Distributionally Robust Online Markov Game with Linear Function Approximation¶

Conference: AAAI 2026 arXiv: 2511.07831 Code: None Area: Multi-Agent Reinforcement Learning / Robust Game Theory Keywords: Markov Game, Distributional Robustness, Linear Function Approximation, Coarse Correlated Equilibrium, Sample Complexity

TL;DR¶

This paper studies online distributionally robust Markov games with linear function approximation. It is the first to identify the hardness of learning in this setting, and proposes the DR-CCE-LSI algorithm, which achieves minimax-optimal sample complexity with respect to the feature dimension $d$ under a specific feature mapping condition.

Background & Motivation¶

State of the Field¶

Multi-agent reinforcement learning (MARL) has been extensively studied within game-theoretic frameworks, with Markov games serving as a central model. Linear function approximation has been introduced to handle large state spaces. Some progress has been made on single-agent robust RL and tabular robust games.

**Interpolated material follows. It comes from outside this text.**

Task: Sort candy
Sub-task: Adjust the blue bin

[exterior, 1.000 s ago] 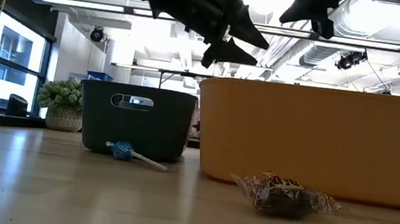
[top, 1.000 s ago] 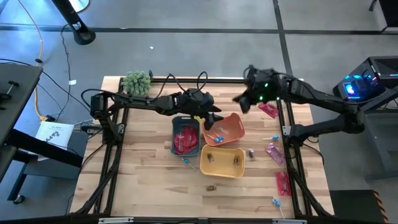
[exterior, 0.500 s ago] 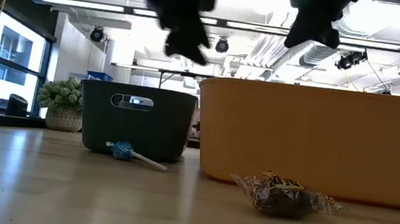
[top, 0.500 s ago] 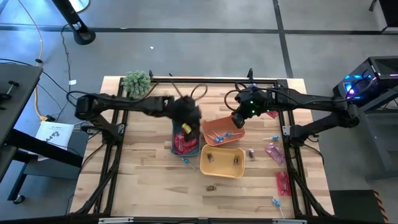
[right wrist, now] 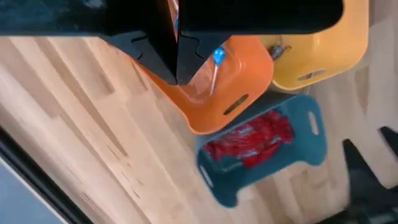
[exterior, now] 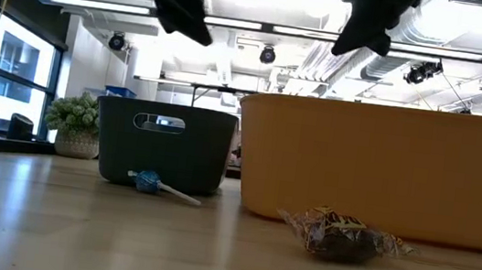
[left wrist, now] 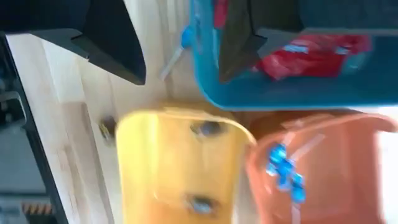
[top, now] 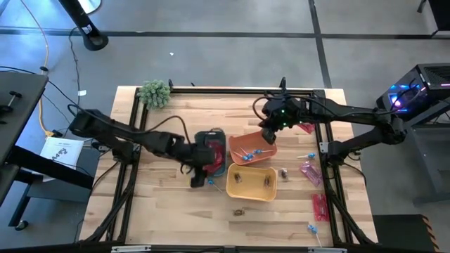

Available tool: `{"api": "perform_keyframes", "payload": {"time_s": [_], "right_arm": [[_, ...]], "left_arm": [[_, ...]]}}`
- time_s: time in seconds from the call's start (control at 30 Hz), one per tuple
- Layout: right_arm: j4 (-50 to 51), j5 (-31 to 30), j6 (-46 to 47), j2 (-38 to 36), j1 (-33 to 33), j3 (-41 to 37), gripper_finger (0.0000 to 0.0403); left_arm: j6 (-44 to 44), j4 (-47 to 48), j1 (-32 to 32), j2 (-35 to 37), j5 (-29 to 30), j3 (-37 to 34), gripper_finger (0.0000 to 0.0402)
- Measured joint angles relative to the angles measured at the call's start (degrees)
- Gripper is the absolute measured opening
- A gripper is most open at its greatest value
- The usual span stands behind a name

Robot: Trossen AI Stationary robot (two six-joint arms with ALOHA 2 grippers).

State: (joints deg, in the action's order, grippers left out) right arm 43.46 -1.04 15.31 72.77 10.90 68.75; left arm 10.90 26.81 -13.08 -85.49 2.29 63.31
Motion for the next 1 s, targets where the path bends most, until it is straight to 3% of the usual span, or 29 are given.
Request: {"api": "perform_keyframes", "payload": {"time_s": [0.13, 0.3, 0.57, 0.77, 1.0], "right_arm": [[-2.76, 2.18, -2.71, 0.0, 0.0, 0.0, 0.0], [-4.35, 4.39, -2.16, 0.0, -0.18, 0.0, 0.0], [-4.6, 3.33, 12.04, 0.0, -5.63, 0.0, 0.0], [-4.61, -8.46, 24.02, 0.0, -12.58, 0.0, 0.0], [-4.54, -15.63, 30.46, 0.0, -16.94, 0.0, 0.0]], "left_arm": [[4.88, 0.89, -2.41, -2.74, -0.02, -0.09, 0.0128], [8.48, 0.46, -4.41, -4.03, -0.94, -0.15, 0.0014], [-2.77, 2.24, -5.39, -2.62, -1.34, -0.09, 0.0001], [-9.41, -2.98, -7.58, -2.65, 1.8, -5.0, 0.0], [-6.77, -15.4, -7.02, -3.74, 4.49, -13.17, 0.0]]}}
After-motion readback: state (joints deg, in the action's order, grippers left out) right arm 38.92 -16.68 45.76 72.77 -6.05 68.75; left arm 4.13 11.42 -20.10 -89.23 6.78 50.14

Limitations of Prior Work¶

The sim-to-real gap is more severe in MARL: equilibrium solutions are highly sensitive to small environmental perturbations.

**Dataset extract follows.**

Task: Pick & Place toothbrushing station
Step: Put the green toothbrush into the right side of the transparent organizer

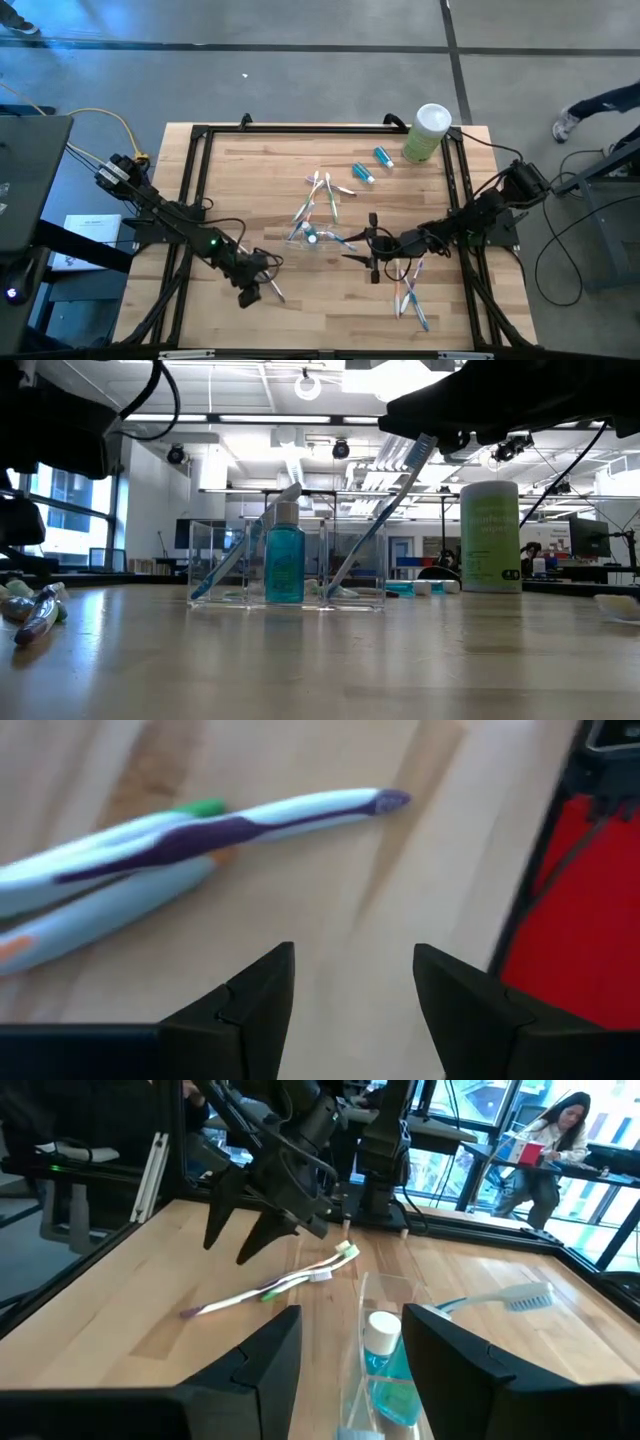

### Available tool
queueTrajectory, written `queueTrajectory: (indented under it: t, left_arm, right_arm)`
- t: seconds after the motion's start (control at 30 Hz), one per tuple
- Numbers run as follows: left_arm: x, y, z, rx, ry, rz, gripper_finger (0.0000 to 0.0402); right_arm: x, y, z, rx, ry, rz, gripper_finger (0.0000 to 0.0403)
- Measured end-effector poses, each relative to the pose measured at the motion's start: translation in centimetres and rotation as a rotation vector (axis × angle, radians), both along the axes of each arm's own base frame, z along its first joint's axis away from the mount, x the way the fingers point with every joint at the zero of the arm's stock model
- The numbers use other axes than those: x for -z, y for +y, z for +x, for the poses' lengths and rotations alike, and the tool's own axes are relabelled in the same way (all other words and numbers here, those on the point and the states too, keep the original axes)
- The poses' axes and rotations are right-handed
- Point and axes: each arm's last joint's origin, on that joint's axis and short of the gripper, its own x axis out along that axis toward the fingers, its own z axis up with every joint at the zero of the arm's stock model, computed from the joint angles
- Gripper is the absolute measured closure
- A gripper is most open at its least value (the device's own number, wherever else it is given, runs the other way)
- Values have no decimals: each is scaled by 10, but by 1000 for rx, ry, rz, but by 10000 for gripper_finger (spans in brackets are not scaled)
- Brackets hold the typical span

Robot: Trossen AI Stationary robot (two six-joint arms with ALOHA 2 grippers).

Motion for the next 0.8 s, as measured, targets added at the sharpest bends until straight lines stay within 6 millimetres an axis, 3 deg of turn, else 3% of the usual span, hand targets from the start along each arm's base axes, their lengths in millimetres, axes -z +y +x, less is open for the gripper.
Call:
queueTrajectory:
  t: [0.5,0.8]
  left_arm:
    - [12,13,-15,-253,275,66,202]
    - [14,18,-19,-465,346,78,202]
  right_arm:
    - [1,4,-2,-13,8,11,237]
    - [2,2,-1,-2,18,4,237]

Online settings are understudied: existing robust Markov game algorithms primarily target generative model or offline settings.

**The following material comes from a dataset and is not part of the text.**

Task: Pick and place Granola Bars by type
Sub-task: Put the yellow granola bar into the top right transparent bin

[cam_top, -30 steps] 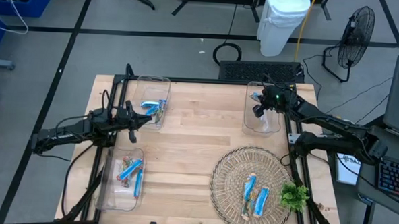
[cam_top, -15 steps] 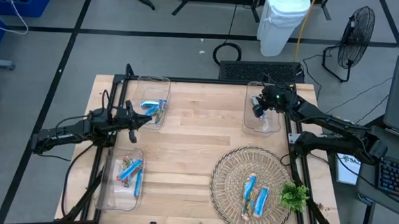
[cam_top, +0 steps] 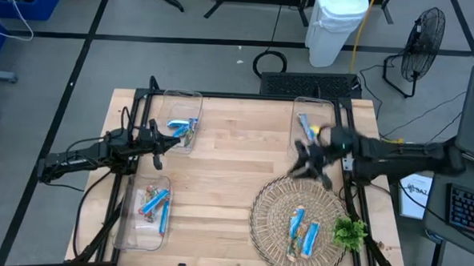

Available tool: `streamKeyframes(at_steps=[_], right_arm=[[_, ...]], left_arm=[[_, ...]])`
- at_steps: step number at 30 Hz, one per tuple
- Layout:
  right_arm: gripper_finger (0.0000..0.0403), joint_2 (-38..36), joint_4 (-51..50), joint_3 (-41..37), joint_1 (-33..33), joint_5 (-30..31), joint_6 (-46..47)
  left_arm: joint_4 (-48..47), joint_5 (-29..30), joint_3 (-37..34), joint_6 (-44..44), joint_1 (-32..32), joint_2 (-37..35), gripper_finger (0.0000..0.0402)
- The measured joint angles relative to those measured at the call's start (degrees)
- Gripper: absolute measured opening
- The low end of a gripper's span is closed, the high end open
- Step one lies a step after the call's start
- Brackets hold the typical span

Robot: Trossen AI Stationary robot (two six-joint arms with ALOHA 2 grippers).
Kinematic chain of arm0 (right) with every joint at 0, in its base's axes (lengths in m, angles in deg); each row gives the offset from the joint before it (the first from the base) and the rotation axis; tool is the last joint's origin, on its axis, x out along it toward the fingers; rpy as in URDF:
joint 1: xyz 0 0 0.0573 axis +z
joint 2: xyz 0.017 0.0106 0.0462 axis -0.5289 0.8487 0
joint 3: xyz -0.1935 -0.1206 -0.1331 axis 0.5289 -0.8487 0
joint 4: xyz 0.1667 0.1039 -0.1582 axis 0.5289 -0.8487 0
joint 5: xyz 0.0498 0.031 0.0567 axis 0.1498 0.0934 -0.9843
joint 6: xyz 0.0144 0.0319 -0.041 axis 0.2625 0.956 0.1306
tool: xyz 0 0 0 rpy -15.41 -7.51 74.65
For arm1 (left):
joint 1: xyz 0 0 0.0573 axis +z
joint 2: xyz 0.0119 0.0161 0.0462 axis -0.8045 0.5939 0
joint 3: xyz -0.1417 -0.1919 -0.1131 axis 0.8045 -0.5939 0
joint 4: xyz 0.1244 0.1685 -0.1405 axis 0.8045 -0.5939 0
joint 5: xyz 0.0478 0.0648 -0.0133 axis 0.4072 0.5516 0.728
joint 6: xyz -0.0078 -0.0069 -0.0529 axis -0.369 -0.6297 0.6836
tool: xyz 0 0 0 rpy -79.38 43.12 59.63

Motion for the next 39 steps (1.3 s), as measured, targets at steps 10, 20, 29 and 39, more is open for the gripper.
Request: streamKeyframes(at_steps=[10,20,29,39], right_arm=[[0.0079,13.8,-1.6,0.0,39.0,41.6,4.1],[0.0174,29.5,-1.3,0.0,44.3,45.2,23.1],[0.0204,32.8,-1.8,0.0,45.2,40.8,28.3],[0.0182,35.8,-3.7,0.0,44.8,40.9,28.7]], left_arm=[[0.0,0.0,0.0,0.0,0.0,0.0,0.0031],[0.0,0.0,0.0,0.0,0.0,0.0,0.0031],[0.0,0.0,0.0,0.0,0.0,0.0,0.0031],[0.0,0.0,0.0,0.0,0.0,0.0,0.0031]])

Linear approximation and robustness have not been combined: the online robust general-sum game setting with linear function approximation remains entirely unexplored.

Root Cause¶

Support shift: samples collected online may fail to cover all trajectories under worst-case environments, causing algorithms to perform no better than random guessing on unobserved states. This is the fundamental obstacle to robust online learning.

Paper Goals¶

To design provably sample-efficient algorithms for finding approximate robust coarse correlated equilibria (CCE) in general-sum games with linear function approximation and $d$-rectangular uncertainty sets.

Starting Point¶

First establish the impossibility of online learning via a constructed counterexample (lower bound $\Omega(\sigma \cdot HK)$).
Introduce the vanishing minimum assumption to circumvent the support shift problem.
Design a least-squares value iteration algorithm with agent-specific bonus terms.

Core Idea¶

Under the vanishing minimum assumption, exploit the $d$-rectangular structure to preserve linearity, and achieve sample-efficient robust equilibrium learning via coordinate-wise ridge regression and agent-specific exploration bonuses.

Method¶

Overall Architecture¶

The DR-CCE-LSI (Distributionally Robust CCE Least Square Iteration) algorithm proceeds as follows in each episode $k$: 1. Each player $i$ estimates the robust action-value function $Q_{i,h}^k$ via ridge regression using historical data. 2. A CCE of the $n$-player matrix game induced by the estimated $Q$ matrices is computed via the Find-CCE subroutine. 3. The CCE policy is executed to interact with the environment and collect new data. 4. The feature covariance matrix $\Lambda_h^{k+1}$ is updated.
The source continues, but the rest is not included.